:: What the task requires ::
Each record beneath this line is to be copied exactly.

(Stored records)
● ● ● ● ● ● ●

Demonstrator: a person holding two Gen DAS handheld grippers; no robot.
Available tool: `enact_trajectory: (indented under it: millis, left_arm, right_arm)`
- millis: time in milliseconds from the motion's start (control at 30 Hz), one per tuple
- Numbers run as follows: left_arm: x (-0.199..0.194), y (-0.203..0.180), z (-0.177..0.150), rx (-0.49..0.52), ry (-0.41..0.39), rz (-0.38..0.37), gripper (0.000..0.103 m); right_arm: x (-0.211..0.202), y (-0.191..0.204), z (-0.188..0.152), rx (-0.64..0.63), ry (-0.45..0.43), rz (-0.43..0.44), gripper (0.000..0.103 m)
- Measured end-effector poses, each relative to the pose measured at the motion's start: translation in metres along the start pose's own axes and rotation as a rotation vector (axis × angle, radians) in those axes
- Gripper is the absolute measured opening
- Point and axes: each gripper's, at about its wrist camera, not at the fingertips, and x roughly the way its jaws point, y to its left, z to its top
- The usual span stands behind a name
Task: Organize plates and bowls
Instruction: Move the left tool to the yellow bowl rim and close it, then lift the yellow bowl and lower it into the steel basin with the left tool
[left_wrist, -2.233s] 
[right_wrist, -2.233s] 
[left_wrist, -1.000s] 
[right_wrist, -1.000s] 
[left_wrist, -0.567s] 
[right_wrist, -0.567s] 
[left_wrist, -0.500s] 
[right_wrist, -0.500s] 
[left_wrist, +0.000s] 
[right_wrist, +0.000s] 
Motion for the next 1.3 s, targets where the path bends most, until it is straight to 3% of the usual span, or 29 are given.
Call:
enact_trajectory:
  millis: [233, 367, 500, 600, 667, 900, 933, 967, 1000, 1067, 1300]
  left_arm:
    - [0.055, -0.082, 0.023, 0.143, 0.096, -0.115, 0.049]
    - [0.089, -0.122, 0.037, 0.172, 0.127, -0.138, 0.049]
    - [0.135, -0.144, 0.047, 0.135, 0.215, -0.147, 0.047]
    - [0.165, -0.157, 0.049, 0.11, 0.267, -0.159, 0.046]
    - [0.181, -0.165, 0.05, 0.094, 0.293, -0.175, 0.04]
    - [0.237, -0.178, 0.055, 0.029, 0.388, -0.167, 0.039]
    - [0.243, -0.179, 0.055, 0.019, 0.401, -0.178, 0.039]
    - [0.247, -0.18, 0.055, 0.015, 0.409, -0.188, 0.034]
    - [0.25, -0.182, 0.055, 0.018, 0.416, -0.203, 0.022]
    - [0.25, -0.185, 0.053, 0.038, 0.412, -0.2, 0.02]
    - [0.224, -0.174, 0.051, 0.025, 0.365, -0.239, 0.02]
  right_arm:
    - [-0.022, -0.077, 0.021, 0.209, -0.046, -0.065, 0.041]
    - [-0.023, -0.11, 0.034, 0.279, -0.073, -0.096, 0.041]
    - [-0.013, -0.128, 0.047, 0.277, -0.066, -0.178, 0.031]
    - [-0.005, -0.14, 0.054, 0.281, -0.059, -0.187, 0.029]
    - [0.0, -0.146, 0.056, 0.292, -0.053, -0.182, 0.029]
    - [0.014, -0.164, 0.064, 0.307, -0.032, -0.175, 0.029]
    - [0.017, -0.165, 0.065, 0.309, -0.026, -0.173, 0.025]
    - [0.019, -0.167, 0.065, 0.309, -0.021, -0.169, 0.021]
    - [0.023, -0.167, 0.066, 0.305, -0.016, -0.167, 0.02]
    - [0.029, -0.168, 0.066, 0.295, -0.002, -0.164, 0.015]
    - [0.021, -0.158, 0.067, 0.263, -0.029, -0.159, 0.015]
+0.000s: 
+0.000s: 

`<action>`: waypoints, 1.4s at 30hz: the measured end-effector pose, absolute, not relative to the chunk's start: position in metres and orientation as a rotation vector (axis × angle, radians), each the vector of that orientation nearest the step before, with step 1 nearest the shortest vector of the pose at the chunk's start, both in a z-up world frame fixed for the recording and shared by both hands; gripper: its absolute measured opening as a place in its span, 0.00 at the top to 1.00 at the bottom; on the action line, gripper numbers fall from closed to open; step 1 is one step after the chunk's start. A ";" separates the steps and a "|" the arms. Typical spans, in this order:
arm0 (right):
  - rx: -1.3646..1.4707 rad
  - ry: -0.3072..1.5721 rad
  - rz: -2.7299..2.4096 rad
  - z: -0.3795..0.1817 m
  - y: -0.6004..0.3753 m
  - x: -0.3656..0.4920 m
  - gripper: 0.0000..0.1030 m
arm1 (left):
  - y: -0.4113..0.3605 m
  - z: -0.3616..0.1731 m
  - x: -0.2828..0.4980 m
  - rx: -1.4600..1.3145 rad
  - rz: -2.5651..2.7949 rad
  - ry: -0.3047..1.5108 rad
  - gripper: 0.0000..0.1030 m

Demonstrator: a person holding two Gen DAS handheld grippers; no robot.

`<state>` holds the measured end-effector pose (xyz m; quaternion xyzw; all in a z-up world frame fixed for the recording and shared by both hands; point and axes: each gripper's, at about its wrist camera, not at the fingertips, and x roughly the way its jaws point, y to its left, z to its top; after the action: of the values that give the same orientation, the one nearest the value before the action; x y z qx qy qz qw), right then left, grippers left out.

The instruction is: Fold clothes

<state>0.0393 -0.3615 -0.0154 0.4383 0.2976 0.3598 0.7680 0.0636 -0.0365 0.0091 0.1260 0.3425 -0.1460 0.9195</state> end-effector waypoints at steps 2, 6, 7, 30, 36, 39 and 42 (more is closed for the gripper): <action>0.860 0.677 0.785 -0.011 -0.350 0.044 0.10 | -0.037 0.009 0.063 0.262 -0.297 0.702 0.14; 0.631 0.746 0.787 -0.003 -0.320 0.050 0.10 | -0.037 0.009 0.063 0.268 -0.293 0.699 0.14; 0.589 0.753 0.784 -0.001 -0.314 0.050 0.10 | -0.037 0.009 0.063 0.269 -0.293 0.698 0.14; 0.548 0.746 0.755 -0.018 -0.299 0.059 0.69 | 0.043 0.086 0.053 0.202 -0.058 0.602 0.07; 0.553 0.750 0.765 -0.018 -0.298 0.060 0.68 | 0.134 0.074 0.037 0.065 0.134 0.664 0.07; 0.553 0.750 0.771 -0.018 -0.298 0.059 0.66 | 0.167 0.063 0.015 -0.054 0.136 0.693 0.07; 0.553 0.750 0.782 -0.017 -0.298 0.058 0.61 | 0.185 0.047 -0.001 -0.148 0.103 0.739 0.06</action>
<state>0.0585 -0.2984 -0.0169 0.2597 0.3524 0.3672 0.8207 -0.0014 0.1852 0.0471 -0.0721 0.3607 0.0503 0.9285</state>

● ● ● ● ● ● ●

:: Solution for this task ::
Demonstrator: a person holding two Gen DAS handheld grippers; no robot.
Available tool: `enact_trajectory: (indented under it: millis, left_arm, right_arm)`
- millis: time in milliseconds from the motion's start (control at 30 Hz), one per tuple
- Numbers run as follows: left_arm: x (-0.199..0.194), y (-0.203..0.180), z (-0.177..0.150), rx (-0.49..0.52), ry (-0.41..0.39), rz (-0.38..0.37), gripper (0.000..0.103 m); right_arm: x (-0.211..0.202), y (-0.191..0.204), z (-0.188..0.152), rx (-0.64..0.63), ry (-0.45..0.43), rz (-0.43..0.44), gripper (0.000..0.103 m)
- Measured end-effector poses, each relative to the pose measured at the motion's start: translation in metres along the start pose's own axes and rotation as a rotation vector (axis × angle, radians) in those axes
- Gripper is the absolute measured opening
- Point and axes: each gripper's, at about its wrist camera, not at the fingertips, and x roughly the way its jaws point, y to its left, z to its top
- The usual span stands behind a name
Task: Organize plates and bowls
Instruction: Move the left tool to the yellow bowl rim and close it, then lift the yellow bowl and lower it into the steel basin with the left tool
[left_wrist, -2.233s] 
[right_wrist, -2.233s] 
[left_wrist, -1.000s] 
[right_wrist, -1.000s] 
[left_wrist, -0.567s] 
[right_wrist, -0.567s] 
[left_wrist, -0.500s] 
[right_wrist, -0.500s] 
[left_wrist, +0.000s] 
[right_wrist, +0.000s] 
Motion for the next 1.3 s, targets where the path bends most, until it is straight to 3% of the usual span, or 29 are given.
Call:
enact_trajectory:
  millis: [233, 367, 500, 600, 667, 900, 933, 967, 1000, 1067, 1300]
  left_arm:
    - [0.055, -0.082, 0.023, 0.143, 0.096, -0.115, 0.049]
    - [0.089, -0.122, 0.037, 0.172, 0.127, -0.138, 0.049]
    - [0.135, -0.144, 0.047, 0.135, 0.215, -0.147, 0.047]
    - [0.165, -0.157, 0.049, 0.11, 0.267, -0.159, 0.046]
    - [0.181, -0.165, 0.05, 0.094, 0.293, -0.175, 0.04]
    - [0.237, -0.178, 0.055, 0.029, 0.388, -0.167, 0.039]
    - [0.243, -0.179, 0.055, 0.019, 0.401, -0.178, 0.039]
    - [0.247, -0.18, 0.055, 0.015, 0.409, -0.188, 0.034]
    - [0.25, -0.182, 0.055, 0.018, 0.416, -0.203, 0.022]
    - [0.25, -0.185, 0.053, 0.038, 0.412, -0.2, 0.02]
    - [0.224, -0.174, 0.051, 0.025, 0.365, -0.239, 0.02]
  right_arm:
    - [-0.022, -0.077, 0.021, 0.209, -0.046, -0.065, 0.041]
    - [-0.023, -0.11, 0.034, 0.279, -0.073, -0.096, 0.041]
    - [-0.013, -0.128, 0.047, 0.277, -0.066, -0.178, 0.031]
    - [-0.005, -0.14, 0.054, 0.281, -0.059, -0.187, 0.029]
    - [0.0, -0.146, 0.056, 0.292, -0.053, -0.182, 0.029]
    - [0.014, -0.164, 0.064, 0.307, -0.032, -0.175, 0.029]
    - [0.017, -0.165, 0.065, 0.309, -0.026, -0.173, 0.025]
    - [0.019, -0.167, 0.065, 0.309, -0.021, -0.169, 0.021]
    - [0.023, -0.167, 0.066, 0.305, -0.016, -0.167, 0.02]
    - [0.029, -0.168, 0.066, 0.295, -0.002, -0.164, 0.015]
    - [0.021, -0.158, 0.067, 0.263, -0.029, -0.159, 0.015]
+0.000s: 
+0.000s: 

`<action>`: waypoints, 1.4s at 30hz: the measured end-effector pose, absolute, not relative to the chunk's start: position in metres and orientation as a rotation vector (axis × angle, radians), each the vector of that orientation nearest the step before, with step 1 nearest the shortest vector of the pose at the chunk's start, both in a z-up world frame fixed for the recording and shared by both hands; gripper: its absolute measured opening as a place in its span, 0.00 at the top to 1.00 at the bottom; on the action line, gripper numbers fall from closed to open; step 1 is one step after the chunk's start. A ";" separates the steps and a "|" the arms. Typical spans, in this order:
arm0 (right):
  - rx: -1.3646..1.4707 rad
  - ry: -0.3072..1.5721 rad
  - rz: -2.7299..2.4096 rad
  - z: -0.3795..0.1817 m
  - y: -0.6004..0.3753 m
  - x: -0.3656..0.4920 m
  - gripper: 0.0000..0.1030 m
arm1 (left):
  - y: -0.4113..0.3605 m
  - z: -0.3616..0.1731 m
  - x: -0.2828..0.4980 m
  - rx: -1.4600..1.3145 rad
  - rz: -2.5651..2.7949 rad
  - ry: -0.3047..1.5108 rad
  - gripper: 0.0000..0.1030 m

Demonstrator: a person holding two Gen DAS handheld grippers; no robot.

`<state>` holds the measured end-effector pose (xyz m; quaternion xyzw; all in a z-up world frame fixed for the recording and shared by both hands; point and axes: each gripper's, at about its wrist camera, not at the fingertips, and x roughly the way its jaws point, y to its left, z to its top; after the action: of the values that give the same orientation, the one nearest the value before the action; x y z qx qy qz qw), right then left, grippers left out.

The instruction is: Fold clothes

<state>0.0393 -0.3615 -0.0154 0.4383 0.2976 0.3598 0.7680 0.0636 -0.0365 0.0091 0.1260 0.3425 -0.1460 0.9195</state> end-effector waypoints at steps 2, 6, 7, 30, 36, 39 and 42 (more is closed for the gripper): <action>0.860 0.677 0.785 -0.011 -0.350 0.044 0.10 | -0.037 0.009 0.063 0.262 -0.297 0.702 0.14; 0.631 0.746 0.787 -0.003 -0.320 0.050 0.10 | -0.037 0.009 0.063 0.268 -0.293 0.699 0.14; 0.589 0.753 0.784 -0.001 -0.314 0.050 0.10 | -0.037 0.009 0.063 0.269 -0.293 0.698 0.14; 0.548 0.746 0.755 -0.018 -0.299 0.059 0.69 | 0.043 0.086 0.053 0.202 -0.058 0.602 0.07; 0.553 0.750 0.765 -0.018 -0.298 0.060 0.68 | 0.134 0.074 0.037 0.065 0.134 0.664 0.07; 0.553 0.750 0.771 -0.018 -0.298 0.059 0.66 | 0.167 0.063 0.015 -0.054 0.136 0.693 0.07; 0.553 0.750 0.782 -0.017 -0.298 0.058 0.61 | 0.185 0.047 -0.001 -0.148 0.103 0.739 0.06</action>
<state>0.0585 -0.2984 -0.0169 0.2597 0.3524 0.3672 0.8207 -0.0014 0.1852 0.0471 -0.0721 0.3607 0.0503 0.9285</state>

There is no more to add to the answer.